The new cemetery had avenues broad enough for carriages and was divided into seven sections, later increased to ten. Pathways subdivided the sections into ranges, the whole forming a spacious and picturesque enclosure overlooking the St. Lawrence River. The stone chapel was originally a stable built in the same style as the mansion of William Sheppard who owned Woodfield prior to the Gibb family. The solemn blessing of the magnificent Calvary Monument took place on June 28, 1908.
The large crucifix in the cemetery was originally on the lawn in front of the rectory on Grande Allée. It was erected on May 20, 1942 to commemorate the sacrifices of St. Patrick parishioners in both World Wars.
The cemetery land on Chemin Saint-Louis extended some 1150 feet and included the gatehouse at the main entrance. Sections of this land were later sold to accommodate the building of Saint Brigid’s Home, the former Seton Residence of the Sisters of Charity and McGreevy Manor.

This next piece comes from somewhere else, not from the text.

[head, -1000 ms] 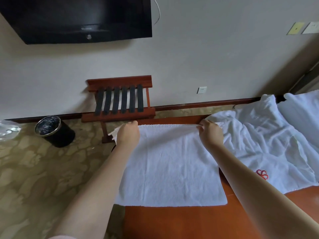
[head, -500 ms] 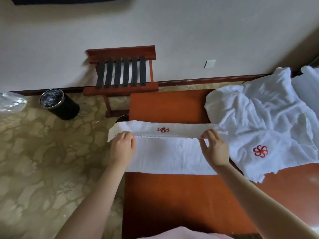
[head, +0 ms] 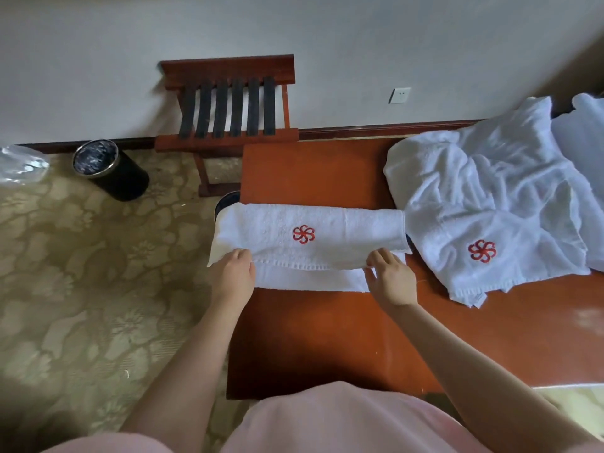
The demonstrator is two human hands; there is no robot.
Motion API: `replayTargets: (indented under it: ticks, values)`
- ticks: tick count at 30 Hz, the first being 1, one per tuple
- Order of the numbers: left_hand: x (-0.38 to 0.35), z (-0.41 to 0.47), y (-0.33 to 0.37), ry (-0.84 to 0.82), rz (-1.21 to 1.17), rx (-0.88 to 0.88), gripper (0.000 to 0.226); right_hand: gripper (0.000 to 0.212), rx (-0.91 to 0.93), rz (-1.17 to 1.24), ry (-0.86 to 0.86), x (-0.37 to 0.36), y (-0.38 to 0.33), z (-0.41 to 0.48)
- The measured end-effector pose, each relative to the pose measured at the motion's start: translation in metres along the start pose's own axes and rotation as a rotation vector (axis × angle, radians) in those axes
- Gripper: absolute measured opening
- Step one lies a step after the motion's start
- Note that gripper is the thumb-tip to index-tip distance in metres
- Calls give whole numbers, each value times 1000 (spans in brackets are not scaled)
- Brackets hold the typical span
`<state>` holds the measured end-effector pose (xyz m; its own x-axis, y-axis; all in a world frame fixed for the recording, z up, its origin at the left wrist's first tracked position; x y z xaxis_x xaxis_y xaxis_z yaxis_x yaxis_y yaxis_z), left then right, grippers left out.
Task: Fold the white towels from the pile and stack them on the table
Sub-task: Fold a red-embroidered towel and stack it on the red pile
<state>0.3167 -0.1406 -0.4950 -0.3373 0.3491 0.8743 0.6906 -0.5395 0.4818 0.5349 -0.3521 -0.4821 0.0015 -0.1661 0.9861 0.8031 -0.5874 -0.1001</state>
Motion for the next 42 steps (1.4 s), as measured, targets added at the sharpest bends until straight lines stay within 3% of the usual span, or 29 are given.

The remains of many people of local historical interest lie in St. Patrick’s Cemetery. Some names of the more remarkable are the following: Patrick McMahon 1796-1851, first pastor of St. Patrick’s Church; Michael Connolly 1794-1884, merchant and patriot arrested in 1837; Charles Alleyn 1817-1890, mayor of Quebec City; Owen Murphy 1827-1895, mayor of Quebec City; Bernard Leonard 1841-1924, founder of Industrial Life Insurance Company; Jeremiah Gallagher 1838-1914, designer of the Celtic cross on Grosse Île; Marianna O’Gallagher 1929-2010, author and founder of Irish Heritage Quebec; Charles Gavan Power 1888-1968, Liberal member of Parliament and Senator for over 50 years; John Sharples 1814-1876, mayor of Sillery and lumber merchant; Larkin Kerwin 1924-2004, Rector of Laval University and President of the Canadian Space Agency.